Machine learning prediction of electronic molecular excited state properties

Itamar Borges Jr,Rubens Souza,Julio Duarte,Ronaldo Goldschmidt
DOI: https://doi.org/10.26434/chemrxiv-2024-xkt1j
2024-10-18
Abstract:Accurate knowledge of electronic molecular properties of excited states is fundamental for understanding the behavior of functional materials for organic electronics and sensors. In this work, we focus on determining the properties of the most intense peak in the electronic absorption spectra of organic molecules. For this purpose, we employed the quantum chemistry QM-symex dataset, which has approximately 173,000 organic molecules and time-dependent DFT (TD-DFT) data of the first ten electronic absorption transitions. Each one is identified by its Cartesian coordinates. From the original QM-symex, we built a new dataset named QM-symex-modif by converting the molecular Cartesian coordinates into the Simplified Molecular Input Line Entry System (SMILES) format, selecting the main transition orbitals of the singlet most intense absorption peak, their corresponding oscillator strengths and transition energies. We employed twenty machine learning (ML) algorithms to investigate these target properties plus the highest occupied molecular orbitals (HOMOs). As inputs for the ML algorithms, we employed several chemical descriptors generated in the RDKit tool for each molecule using the corresponding SMILES format. The QM-symex-modif dataset significantly improved the accuracy of ML predictions of these key photophysical properties. Very good mean absolute errors were obtained for the test set composed of 45,056 molecules. Additionally, a Shapley additive explanations (SHAP) analysis was carried out to evaluate the importance of the input parameters for the investigated ML models. We found several interesting relationships involving the input parameters. In particular, the molecular weight has enormous importance among several different descriptors in determining HOMO values and the transition orbitals.
Chemistry
What problem does this paper attempt to address?

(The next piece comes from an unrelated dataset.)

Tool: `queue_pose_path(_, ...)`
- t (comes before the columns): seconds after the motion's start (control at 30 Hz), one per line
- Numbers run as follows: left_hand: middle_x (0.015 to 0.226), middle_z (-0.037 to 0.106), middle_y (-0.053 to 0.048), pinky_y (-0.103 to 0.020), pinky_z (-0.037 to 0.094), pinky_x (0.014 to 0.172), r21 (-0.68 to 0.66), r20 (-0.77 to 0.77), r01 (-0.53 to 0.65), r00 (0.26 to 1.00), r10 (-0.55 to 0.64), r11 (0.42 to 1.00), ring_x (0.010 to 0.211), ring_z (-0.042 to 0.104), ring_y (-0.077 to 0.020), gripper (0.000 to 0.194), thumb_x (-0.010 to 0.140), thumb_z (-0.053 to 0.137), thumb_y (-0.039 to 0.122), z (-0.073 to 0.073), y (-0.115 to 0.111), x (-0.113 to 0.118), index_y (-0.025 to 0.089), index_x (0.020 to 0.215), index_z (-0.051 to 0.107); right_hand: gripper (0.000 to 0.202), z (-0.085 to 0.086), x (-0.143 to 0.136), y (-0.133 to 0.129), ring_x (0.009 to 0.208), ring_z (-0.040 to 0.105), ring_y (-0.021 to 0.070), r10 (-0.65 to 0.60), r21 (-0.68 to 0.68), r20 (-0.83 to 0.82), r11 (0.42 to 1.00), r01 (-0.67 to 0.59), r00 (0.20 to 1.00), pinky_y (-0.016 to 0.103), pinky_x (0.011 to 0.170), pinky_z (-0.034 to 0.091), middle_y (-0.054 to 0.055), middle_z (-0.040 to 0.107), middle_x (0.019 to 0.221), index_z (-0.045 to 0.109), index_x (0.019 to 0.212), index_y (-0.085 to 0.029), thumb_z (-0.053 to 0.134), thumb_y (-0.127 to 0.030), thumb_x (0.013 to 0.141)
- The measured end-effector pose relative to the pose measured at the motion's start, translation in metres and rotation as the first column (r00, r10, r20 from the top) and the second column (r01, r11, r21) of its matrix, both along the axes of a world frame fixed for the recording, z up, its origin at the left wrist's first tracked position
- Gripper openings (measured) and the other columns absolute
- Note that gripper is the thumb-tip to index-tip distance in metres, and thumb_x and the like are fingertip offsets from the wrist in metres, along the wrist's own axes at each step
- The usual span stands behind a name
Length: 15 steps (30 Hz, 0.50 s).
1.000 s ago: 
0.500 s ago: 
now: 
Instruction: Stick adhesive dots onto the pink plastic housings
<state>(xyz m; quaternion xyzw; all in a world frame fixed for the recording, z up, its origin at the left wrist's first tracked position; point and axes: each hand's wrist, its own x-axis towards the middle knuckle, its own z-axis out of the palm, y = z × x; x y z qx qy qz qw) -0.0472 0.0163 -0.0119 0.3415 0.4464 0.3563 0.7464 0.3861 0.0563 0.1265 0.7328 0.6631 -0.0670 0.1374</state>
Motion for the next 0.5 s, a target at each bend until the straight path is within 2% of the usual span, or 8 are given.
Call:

The problem that this paper attempts to solve is to predict the key properties of organic molecules in the electronically excited state through machine - learning methods, especially the properties of the most intense electronic absorption peak. Specifically, the research focuses on the main transition orbitals of the most intense absorption peaks in organic molecules, the corresponding oscillator strengths and transition energies, as well as the properties of the highest occupied molecular orbital (HOMO). These problems are crucial for understanding the behavior of functional materials in organic electronics and sensors. To achieve this goal, the authors utilized the QM - symex data set of time - dependent density functional theory (TD - DFT) data containing approximately 173,000 organic molecules and converted it into the Simplified Molecular - Input Line - Entry System (SMILES) format to construct a new data set, QM - symex - modif. Then, multiple chemical descriptors were generated using the RDKit tool as input for machine - learning algorithms, and 20 different machine - learning algorithms were applied to predict these target properties. In addition, Shapley Additive Explanations (SHAP) analysis was also carried out to evaluate the importance of input parameters for the studied machine - learning models. Through this method, the paper aims to improve the prediction accuracy of the properties of organic molecules in the excited state, thereby accelerating the discovery process of new materials, especially for applications in the fields of organic electronics and sensors.